Thus the stored charge is Q = C * V, and the battery will have the
effect of transferring charge of magnitude Q = C * V = 7.00 microF * 12.0 volts
= 7.00 microC / volt * 12.0 volts = 84.0 microC of charge.
This would be accomplished the the flow of 84.0 microC of
positive charge from the positive terminal, or a flow of -84.0 microC of charge from
the negative terminal. Conventional
batteries in conventional circuits transfer negative charges.
STUDENT COMMENT
Ok. I didn’t really understand the +/- explanation
though.
INSTRUCTOR RESPONSE
The positive terminal of a battery attracts negative charges,
and/or repels positive charges.
The negative terminal attracts positive charges, and/or repels negative charges.
In a circuit where the available 'free charges' are negative, as in most
circuits consisting of metal wires and various circuit elements. In such a
circuit negative charges that reach the positive terminal are 'pumped' through
the battery to the negative terminal (they wouldn't go there naturally; it takes
energy to pull them away from the positive and get them to move to the negative
terminal), where they are repelled. The result is a flow of negative charges
toward the positive terminal, then away from the negative.
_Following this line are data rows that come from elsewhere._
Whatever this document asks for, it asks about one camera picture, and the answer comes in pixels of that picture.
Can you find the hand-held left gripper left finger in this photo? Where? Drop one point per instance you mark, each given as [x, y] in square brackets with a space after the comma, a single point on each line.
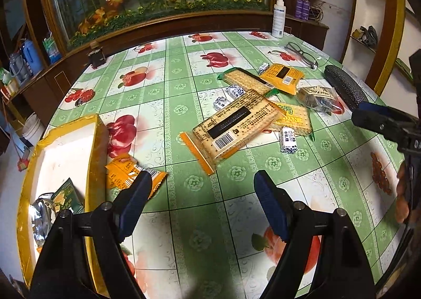
[133, 202]

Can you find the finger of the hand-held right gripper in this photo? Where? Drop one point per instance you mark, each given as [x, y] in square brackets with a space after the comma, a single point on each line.
[375, 124]
[375, 109]

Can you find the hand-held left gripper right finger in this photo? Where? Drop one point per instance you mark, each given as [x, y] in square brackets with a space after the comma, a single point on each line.
[266, 200]

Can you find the small orange snack packet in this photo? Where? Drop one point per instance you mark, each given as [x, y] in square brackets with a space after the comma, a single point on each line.
[123, 172]

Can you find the clear bag of nuts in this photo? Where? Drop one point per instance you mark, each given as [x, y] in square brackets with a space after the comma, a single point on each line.
[317, 98]

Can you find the small white blue candy packet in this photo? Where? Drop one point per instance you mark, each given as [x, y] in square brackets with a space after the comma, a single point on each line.
[219, 103]
[288, 140]
[263, 69]
[235, 92]

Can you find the green snack packet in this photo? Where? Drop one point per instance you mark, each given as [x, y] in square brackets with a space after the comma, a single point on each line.
[67, 198]

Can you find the yellow cracker packet green ends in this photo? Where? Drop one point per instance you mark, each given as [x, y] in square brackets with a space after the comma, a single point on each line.
[294, 119]

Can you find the large cream cracker packet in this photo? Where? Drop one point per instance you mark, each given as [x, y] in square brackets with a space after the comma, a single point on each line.
[230, 127]

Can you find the yellow taped cardboard box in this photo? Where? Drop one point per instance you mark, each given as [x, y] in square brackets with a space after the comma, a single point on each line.
[59, 160]

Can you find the silver foil packet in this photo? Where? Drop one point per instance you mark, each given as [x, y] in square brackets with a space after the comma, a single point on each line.
[41, 220]

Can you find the orange biscuit packet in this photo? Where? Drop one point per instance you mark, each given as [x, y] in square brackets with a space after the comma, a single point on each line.
[283, 76]

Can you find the person's right hand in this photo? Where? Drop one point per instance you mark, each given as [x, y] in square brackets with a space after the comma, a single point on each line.
[403, 193]

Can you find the black glasses case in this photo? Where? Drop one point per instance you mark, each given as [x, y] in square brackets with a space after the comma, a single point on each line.
[343, 86]

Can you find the fruit print green tablecloth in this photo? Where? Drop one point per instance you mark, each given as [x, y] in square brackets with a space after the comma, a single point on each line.
[187, 213]

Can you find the dark clutter on shelf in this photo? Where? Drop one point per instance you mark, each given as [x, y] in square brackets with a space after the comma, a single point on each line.
[366, 35]

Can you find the black eyeglasses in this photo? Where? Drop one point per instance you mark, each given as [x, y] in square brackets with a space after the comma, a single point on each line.
[301, 53]

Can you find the purple spray can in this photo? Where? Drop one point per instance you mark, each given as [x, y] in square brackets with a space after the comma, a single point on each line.
[298, 9]
[306, 9]

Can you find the green-ended long cracker packet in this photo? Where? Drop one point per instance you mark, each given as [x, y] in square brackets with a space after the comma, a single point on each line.
[245, 79]

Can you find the white plastic bucket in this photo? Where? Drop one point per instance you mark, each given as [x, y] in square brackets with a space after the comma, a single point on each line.
[33, 129]

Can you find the white spray bottle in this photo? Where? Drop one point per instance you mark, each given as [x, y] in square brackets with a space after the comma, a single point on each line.
[278, 19]

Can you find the wooden cabinet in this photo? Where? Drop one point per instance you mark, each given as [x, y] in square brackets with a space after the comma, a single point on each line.
[42, 88]

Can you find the dark glass jar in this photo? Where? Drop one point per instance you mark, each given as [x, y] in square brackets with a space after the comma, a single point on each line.
[97, 58]

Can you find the red yellow box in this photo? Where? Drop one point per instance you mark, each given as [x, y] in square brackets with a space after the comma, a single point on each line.
[11, 88]

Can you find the clear water bottle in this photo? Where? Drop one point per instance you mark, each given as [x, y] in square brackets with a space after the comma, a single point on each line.
[51, 50]

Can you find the grey thermos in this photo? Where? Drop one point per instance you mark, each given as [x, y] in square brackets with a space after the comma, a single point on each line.
[18, 68]

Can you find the blue thermos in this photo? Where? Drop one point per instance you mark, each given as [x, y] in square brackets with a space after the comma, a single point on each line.
[31, 57]

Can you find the green bag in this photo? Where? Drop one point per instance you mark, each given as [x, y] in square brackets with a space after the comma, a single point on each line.
[5, 76]
This is completely equivalent to what would happen if the charge carriers were
positive, moving in the opposite direction, away from the positive terminal and
toward the negative.
For a good time after circuits were put into use, nobody knew whether the charge
carriers were positive or negative, or perhaps a mix of both. The convention
prior to that time was that the direction of the current was the direction in
which positive charge carriers would move (away from positive terminal, torward
the negative). By the time the nature of the charges was discovered, the
textbooks and engineering manuals had been around for awhile, and there was no
way to change them. So the convention continues.
STUDENT QUESTION
I see that the unit is C not Farad? I understand the volt
canceling out, but I thought capacity was measured 1 C/V?
INSTRUCTOR RESPONSE
Good question.
The problem asked for the amount of charge. Charge is measured in Coulombs, abbreviated C.
It's easy to confuse the C that stands for capacitance with the C that stands for Coulombs:
The unit C stands for Coulombs.
The variable C stands for capacitance.
To avoid confusion we have to be careful to keep the context straight.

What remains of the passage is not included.